19. The distribution of prisoners by union republic
does not conform to the distribution of population.
Complete crime statistics are not published for the
Soviet Union, and hence there is no way to ascertain
whether the disparities result from different crime rates
within the republics or from the transfer of prisoners
from one republic to another. There are approximately
12 prisoners per thousand population in the Russian
Republic, but only 4 per thousand in the Ukraine and
Belorussia. Kazakhstan has II prisoners per thousand;
the Central Asian republics have only 4 per thousand.
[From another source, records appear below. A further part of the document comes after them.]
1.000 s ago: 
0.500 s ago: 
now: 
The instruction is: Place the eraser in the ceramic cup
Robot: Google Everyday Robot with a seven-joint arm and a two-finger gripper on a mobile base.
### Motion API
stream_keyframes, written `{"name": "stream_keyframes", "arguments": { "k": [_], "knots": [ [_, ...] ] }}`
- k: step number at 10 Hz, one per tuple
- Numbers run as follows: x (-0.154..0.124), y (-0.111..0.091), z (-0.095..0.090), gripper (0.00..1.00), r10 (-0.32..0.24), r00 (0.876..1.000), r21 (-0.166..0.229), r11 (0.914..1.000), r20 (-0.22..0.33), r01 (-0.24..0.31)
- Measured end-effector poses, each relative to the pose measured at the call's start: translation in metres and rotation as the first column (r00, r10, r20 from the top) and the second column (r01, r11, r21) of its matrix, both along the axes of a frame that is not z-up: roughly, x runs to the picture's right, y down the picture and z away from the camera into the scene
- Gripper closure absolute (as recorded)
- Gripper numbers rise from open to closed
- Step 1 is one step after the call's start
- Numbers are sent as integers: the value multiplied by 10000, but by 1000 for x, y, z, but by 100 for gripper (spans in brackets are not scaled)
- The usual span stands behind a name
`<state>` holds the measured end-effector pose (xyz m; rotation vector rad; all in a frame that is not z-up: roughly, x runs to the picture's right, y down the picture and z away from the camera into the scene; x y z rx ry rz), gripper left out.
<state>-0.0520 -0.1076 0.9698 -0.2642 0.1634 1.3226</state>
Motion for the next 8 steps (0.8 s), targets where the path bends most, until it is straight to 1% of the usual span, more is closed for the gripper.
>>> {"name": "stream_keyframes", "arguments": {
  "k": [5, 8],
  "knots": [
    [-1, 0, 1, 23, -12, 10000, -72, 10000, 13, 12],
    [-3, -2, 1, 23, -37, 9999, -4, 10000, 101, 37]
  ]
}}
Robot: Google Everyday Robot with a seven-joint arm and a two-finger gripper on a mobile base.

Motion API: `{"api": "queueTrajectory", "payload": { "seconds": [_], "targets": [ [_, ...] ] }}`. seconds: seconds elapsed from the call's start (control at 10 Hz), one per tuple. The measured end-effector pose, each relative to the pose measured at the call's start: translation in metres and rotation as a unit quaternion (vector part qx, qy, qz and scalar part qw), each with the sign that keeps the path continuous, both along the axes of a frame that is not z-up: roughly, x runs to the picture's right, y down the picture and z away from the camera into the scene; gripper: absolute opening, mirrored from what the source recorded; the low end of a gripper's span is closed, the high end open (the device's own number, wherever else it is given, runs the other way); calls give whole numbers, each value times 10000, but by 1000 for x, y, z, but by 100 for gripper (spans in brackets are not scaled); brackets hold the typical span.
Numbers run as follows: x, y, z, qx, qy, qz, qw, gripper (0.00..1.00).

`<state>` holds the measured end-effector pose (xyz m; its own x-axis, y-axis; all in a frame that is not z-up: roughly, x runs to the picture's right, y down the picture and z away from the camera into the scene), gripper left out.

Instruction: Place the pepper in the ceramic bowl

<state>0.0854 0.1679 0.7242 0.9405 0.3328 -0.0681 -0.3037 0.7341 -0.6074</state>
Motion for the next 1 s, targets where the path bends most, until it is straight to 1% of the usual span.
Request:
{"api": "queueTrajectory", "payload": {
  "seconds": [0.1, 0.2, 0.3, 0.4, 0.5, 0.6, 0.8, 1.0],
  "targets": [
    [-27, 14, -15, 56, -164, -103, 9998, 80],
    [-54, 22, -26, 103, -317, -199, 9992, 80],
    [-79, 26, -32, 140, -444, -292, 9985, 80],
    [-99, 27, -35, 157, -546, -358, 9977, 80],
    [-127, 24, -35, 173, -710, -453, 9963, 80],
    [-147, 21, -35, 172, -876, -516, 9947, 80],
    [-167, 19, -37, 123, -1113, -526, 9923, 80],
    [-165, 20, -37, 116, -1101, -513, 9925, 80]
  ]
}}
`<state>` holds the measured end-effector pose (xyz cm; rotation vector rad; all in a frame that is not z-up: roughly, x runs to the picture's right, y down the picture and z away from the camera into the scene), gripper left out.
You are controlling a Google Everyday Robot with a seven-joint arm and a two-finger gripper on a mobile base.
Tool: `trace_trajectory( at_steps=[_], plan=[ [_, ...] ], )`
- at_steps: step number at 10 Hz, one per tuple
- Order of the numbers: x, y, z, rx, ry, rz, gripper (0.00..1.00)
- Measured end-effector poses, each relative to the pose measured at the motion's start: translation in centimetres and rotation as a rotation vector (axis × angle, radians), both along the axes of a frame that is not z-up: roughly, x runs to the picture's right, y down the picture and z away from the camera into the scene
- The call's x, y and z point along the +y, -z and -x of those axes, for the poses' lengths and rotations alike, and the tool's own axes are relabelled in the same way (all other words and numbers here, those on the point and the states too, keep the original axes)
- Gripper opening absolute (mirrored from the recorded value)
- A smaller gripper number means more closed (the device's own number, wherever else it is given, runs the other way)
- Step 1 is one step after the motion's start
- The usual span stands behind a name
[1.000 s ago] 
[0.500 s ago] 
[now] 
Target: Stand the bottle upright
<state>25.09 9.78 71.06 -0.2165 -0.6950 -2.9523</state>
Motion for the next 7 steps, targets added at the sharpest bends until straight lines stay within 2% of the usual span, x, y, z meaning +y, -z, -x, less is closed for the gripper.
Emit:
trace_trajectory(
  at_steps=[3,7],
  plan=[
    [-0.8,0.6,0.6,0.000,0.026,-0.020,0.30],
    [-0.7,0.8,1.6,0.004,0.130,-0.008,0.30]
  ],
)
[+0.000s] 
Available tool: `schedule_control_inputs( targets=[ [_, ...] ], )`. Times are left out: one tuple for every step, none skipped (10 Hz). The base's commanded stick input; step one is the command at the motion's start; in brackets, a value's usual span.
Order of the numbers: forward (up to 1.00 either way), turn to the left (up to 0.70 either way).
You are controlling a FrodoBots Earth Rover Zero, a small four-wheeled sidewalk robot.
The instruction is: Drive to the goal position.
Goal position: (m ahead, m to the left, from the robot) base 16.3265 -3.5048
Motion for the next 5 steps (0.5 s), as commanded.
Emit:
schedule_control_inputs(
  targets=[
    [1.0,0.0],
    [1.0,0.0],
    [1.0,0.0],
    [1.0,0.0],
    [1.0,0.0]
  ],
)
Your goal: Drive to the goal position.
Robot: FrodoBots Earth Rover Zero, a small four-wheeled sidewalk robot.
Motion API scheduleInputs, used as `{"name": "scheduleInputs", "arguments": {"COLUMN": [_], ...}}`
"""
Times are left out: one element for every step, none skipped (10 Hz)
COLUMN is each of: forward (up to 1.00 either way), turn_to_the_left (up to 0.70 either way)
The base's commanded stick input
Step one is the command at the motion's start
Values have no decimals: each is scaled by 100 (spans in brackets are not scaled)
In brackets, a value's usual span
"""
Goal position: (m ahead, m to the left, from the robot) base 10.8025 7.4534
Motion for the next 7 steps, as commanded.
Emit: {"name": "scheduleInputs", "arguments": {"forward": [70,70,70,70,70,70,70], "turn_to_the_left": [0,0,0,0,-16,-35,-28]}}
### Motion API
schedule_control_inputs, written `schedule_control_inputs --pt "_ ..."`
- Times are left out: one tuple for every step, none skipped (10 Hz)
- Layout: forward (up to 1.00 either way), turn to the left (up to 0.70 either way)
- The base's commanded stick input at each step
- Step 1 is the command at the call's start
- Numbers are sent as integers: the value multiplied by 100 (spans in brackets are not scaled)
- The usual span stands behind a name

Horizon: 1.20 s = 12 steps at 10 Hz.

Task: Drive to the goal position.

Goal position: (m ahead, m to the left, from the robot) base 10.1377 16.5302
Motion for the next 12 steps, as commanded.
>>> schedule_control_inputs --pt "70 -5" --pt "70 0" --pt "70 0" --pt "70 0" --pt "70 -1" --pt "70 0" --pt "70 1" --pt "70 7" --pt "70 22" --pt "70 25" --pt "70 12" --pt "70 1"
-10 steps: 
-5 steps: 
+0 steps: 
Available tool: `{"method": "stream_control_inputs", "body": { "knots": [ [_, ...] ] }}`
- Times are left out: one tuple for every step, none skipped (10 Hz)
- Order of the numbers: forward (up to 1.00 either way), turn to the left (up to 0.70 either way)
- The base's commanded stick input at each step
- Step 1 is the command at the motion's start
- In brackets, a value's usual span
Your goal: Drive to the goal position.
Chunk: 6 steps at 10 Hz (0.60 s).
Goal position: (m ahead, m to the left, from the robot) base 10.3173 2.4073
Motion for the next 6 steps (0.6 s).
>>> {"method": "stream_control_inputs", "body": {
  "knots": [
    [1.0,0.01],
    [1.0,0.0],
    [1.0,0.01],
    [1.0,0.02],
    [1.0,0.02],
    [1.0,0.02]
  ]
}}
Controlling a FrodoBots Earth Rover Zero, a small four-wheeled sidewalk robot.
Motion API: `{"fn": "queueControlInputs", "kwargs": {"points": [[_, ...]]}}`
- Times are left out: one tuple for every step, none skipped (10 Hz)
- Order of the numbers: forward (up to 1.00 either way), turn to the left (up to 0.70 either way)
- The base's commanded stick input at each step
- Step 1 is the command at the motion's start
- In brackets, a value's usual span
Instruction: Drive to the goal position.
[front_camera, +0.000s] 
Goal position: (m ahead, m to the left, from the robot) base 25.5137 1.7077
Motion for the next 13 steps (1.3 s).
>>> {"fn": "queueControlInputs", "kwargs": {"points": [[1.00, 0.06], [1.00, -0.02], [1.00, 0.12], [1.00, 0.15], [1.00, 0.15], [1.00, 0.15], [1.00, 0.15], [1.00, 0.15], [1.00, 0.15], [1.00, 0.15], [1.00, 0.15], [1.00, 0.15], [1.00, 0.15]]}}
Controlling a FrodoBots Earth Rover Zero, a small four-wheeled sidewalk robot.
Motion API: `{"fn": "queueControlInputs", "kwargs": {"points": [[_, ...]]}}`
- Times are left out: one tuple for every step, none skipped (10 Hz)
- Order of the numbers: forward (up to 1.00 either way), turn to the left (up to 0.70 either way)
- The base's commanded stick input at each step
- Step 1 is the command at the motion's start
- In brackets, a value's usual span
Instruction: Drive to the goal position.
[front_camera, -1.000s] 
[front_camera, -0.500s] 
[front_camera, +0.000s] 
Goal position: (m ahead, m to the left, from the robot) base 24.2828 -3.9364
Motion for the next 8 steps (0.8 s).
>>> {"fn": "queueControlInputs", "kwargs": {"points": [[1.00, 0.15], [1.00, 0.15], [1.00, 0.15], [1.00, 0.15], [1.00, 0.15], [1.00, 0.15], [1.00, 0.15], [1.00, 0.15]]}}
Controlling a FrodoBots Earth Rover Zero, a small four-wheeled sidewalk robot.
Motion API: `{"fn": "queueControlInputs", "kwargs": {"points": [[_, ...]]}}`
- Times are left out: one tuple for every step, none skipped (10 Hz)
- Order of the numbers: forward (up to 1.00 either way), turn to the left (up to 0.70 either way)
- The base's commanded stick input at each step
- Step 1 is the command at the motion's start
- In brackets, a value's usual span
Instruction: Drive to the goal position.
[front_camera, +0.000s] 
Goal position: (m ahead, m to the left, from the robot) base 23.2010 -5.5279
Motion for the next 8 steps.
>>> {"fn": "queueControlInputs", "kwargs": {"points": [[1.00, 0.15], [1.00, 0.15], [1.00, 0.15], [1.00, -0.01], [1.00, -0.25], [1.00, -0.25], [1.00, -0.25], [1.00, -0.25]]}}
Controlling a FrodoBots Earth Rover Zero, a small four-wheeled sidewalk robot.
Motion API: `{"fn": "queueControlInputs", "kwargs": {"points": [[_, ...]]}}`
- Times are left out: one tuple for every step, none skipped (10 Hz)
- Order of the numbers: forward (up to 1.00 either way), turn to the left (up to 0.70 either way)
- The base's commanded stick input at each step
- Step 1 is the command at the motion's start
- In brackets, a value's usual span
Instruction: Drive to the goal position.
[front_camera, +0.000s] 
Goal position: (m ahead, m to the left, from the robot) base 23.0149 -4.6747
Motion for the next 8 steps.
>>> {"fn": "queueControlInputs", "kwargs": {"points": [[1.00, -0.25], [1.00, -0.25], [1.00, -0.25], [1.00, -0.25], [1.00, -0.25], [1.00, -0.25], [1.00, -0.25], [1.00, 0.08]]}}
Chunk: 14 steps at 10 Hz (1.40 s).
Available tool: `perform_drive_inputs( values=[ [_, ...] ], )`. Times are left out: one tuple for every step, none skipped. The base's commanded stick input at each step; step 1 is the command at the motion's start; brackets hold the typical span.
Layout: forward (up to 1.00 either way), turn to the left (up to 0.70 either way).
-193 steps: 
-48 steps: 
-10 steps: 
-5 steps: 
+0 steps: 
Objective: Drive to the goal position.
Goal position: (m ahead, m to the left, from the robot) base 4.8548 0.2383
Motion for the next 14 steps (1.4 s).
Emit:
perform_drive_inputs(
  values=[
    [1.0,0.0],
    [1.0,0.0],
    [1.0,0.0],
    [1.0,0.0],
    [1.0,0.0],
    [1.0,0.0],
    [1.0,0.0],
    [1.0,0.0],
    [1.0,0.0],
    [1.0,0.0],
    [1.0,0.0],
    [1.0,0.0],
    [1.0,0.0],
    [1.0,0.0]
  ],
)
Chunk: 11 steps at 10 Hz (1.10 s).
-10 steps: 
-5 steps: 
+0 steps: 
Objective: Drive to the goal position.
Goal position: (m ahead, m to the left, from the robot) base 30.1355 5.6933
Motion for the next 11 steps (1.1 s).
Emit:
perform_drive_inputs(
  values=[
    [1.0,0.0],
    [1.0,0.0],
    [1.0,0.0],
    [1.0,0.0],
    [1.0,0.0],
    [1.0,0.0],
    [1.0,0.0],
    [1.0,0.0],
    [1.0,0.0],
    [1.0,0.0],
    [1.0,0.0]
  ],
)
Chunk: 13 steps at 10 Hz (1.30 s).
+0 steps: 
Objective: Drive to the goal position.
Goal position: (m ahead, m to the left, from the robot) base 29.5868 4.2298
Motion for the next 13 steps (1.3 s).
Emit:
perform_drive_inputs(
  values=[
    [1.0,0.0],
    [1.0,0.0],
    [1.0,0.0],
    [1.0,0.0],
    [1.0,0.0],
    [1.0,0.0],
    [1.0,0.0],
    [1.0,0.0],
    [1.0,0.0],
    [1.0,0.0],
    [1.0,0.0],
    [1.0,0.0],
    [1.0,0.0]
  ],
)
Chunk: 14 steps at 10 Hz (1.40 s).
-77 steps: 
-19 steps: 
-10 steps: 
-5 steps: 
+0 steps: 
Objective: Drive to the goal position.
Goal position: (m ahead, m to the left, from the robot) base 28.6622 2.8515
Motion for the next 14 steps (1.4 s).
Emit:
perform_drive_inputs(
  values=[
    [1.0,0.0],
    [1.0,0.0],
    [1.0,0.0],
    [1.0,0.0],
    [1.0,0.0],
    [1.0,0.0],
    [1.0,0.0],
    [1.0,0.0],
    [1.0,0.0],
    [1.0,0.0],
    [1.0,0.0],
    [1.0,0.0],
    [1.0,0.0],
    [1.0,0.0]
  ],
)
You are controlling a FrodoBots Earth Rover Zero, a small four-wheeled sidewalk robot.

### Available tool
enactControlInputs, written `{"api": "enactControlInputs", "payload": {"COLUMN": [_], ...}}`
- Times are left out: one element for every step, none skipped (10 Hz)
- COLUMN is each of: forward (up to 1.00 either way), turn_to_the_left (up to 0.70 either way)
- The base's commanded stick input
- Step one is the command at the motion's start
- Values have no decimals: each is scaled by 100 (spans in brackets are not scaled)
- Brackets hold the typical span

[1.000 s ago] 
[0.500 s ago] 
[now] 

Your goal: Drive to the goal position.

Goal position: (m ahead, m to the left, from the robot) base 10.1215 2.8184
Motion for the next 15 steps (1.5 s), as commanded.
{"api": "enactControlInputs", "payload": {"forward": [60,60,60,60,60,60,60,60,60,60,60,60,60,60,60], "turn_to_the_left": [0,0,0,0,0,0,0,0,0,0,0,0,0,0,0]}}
20. The disparities in the distribution of prisoner
population tend to corroborate other information
about prisoners being transferred from the non-
Russian republics of the European USSR to the eastern
RSFSR, Kazakhstan, and Central Asia. Such transfers
are a source of irritation among the intellectuals of
some nationalities, especially among a growing
number of Ukrainian writers, journalists, and
scientists. Soviet laws stipulate that only recidivists
and those guilty of dangerous state crimes can be
transported beyond their own republic boundaries.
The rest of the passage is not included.